RPS Proposals Swamp Los Angeles

Over 40 companies submitted renewable energy proposals that could help the city of Los Angeles develop a renewable portfolio standard (RPS) appropriate for the area. The Los Angeles Department of Water and Power (LADWP) said the RPS response marks a milestone in its effort to increase renewable energy to 20 percent of its power portfolio by 2017.

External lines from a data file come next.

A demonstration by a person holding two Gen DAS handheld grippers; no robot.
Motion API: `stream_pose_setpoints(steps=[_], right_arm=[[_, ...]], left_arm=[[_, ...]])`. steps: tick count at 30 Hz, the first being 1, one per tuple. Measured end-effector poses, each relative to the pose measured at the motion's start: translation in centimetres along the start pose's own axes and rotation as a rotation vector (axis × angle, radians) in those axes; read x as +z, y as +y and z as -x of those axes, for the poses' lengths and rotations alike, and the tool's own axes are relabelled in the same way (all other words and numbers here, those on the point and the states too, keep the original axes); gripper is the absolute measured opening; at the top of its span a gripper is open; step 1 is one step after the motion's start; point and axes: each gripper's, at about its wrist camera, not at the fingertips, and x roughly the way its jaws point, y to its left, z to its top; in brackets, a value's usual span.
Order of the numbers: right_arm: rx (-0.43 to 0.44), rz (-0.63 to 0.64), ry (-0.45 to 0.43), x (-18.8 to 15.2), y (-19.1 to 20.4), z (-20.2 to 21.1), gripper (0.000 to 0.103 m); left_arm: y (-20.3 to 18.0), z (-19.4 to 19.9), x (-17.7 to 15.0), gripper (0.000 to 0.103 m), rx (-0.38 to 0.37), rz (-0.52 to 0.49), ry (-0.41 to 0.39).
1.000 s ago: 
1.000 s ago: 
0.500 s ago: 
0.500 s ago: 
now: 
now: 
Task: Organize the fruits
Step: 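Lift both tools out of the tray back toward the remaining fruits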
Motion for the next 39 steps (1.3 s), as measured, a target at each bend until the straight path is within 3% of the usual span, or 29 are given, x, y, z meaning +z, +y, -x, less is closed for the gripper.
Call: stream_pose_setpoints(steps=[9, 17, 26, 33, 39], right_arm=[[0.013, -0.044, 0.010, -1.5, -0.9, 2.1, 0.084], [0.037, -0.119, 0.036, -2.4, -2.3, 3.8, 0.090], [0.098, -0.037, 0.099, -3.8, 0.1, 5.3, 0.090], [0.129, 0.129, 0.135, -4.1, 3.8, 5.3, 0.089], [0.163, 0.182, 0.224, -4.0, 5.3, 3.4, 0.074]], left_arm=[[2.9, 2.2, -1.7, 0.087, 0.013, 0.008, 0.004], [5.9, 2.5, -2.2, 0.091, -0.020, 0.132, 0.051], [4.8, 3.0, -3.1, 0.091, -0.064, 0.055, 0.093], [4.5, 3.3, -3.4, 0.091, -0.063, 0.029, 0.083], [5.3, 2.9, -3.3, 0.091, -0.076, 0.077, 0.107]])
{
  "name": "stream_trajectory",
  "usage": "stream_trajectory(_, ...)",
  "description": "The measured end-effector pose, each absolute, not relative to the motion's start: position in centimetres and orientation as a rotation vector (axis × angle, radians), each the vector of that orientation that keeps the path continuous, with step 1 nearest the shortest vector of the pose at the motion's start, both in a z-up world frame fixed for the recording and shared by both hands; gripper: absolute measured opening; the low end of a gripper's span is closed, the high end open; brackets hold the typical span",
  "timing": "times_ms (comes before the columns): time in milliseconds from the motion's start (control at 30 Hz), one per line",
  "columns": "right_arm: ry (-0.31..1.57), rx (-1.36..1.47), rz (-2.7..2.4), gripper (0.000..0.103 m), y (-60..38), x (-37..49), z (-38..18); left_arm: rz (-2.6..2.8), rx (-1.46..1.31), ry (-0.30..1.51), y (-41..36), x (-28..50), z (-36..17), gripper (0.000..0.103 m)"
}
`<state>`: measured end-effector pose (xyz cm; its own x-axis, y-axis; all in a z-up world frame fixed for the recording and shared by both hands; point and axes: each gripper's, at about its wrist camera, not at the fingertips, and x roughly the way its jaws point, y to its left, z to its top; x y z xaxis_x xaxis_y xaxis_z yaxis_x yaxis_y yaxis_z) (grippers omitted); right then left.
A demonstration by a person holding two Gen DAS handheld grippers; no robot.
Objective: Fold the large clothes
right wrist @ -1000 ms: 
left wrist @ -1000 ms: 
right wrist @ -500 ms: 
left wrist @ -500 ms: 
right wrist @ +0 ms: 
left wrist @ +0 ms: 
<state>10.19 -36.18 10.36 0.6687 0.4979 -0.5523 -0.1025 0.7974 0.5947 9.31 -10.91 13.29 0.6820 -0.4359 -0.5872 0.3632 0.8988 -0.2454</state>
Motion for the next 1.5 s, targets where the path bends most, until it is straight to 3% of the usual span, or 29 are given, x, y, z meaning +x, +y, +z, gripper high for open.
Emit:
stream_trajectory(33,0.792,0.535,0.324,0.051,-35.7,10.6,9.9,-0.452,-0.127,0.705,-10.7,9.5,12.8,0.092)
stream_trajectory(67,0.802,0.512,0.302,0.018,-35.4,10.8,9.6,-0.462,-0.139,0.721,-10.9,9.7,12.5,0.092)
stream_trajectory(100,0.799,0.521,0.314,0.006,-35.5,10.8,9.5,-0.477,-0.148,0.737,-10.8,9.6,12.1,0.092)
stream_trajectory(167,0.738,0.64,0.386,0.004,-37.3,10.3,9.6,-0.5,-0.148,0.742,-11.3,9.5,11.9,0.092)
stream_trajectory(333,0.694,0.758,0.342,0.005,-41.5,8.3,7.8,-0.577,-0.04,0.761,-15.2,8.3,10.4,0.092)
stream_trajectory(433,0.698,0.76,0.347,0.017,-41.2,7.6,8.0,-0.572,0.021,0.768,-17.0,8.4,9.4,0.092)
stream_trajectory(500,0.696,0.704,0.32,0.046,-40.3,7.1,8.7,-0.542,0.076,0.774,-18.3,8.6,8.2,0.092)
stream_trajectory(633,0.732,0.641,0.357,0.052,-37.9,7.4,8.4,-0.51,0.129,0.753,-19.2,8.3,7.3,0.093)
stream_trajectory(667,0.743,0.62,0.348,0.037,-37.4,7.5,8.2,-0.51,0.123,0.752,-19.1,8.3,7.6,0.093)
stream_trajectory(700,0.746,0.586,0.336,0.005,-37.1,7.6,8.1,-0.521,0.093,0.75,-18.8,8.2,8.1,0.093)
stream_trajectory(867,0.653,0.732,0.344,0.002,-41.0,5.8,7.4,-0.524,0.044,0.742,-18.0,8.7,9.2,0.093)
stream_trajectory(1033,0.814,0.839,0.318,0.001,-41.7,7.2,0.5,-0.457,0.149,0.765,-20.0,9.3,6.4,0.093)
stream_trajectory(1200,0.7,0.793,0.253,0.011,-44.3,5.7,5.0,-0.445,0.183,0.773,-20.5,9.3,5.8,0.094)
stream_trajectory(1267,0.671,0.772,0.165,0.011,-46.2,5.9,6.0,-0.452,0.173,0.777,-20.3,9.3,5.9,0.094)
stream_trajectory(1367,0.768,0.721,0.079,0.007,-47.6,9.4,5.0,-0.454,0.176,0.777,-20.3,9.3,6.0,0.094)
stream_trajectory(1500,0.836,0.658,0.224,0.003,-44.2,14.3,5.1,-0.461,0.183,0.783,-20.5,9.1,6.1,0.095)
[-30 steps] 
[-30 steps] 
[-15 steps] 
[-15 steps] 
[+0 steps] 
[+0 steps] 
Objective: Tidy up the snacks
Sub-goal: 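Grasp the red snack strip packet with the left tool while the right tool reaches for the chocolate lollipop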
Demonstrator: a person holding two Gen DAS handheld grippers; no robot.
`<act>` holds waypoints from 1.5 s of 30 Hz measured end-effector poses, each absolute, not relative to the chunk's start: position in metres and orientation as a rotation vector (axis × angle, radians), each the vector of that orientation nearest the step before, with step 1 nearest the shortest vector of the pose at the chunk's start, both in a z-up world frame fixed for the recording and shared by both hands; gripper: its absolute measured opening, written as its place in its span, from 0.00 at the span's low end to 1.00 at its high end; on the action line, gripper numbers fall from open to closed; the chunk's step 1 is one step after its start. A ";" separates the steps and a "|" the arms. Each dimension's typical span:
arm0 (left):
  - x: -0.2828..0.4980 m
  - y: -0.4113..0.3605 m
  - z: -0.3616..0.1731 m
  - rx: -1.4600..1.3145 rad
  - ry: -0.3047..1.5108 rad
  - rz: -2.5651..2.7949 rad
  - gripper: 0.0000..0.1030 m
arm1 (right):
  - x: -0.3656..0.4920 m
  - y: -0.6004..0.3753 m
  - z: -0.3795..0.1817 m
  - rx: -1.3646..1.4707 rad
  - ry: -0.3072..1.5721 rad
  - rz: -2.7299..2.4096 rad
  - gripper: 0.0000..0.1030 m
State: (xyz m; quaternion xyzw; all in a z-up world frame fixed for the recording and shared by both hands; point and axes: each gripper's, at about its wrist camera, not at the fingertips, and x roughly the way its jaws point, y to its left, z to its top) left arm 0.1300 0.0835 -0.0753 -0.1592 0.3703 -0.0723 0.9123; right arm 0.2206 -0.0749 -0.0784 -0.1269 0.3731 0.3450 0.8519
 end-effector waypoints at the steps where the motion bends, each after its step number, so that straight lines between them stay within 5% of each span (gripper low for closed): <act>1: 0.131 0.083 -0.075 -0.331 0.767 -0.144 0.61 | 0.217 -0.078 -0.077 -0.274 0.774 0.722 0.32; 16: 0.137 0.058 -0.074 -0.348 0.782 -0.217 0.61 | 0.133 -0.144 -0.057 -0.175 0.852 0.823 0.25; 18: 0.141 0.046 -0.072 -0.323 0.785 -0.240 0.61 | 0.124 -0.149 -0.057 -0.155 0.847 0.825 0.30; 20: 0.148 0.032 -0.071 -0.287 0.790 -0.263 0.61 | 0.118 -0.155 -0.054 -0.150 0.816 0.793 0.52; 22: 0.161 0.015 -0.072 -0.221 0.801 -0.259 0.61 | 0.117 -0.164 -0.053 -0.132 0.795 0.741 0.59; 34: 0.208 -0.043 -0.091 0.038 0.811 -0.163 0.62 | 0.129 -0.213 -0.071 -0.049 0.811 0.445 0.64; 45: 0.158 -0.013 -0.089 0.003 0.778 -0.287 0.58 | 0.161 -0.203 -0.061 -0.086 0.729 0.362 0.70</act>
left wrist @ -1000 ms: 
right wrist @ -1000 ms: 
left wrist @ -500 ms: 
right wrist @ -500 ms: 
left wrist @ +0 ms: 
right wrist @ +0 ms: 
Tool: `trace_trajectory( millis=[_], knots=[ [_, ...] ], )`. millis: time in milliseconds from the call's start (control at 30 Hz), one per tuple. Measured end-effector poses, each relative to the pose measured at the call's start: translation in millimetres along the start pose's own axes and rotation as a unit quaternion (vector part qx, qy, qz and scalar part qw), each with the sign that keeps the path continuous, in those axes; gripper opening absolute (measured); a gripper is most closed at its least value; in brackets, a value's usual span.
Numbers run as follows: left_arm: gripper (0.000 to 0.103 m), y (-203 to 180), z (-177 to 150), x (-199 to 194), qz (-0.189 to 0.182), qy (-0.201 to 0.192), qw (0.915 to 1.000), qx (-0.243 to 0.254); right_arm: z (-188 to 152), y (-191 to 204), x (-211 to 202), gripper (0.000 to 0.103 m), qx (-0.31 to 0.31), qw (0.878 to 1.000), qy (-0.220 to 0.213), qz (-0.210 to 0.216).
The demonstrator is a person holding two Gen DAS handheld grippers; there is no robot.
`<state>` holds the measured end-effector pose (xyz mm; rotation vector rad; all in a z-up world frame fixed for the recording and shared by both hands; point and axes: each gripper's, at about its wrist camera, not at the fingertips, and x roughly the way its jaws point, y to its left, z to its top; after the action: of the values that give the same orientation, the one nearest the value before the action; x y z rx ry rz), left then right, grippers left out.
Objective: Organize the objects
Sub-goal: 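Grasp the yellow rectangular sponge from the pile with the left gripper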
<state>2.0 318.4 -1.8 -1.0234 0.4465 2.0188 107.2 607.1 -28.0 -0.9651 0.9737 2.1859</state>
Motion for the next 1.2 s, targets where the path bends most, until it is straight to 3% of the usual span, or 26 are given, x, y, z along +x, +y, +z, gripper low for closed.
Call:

Los Angeles, California – September 22, 2004 [SolarAccess.com] The renewable energy proposals cover a broad spectrum of renewable energy resources including wind, geothermal, solar, small hydro, landfill gas, biomass, and municipal solid waste. Potential projects came from within the area and from out of state. LADWP is seeking to acquire up to 1.32 million MWH per year of additional renewable energy by the end of 2010. The total goal is to increase the city’s share of renewable energy sources to 13 percent by 2010, and 20 percent by 2017. “I am pleased to see the great response to our call for renewable energy proposals,” said Mayor Jim Hahn. “This is an important milestone in meeting our goal of developing more renewable power resources. I am committed to working with everybody involved on a balanced approach that helps maintain LADWP’s reliability and low rates.” LADWP officials will evaluate the proposals based on a “least cost, best fit” basis. They will look specifically at how well each project meets LADWP requirements, and assess the technical, environmental and economic factors of each proposal. Officials expect to come up with a short list by November and begin awarding renewable energy projects in February 2005. The Department plans to acquire new renewable energy resources through the development and ownership of multiple projects, and through mid- to long-term power purchase agreements. “Once we begin sorting through these proposals, evaluating the costs and feasibility, we will be in a better position to define the scope of the RPS in terms of how much renewable energy we will need to acquire, the types of renewable resources that are feasible to develop, how much they will cost,” Martinez said. “As we digest this information we will incorporate it into the proposed RPS and put it before our Mayor, City Council, Board of Water and Power Commissioners, the green Ribbon Commission for Renewable Energy, and members of the public for review and comments.”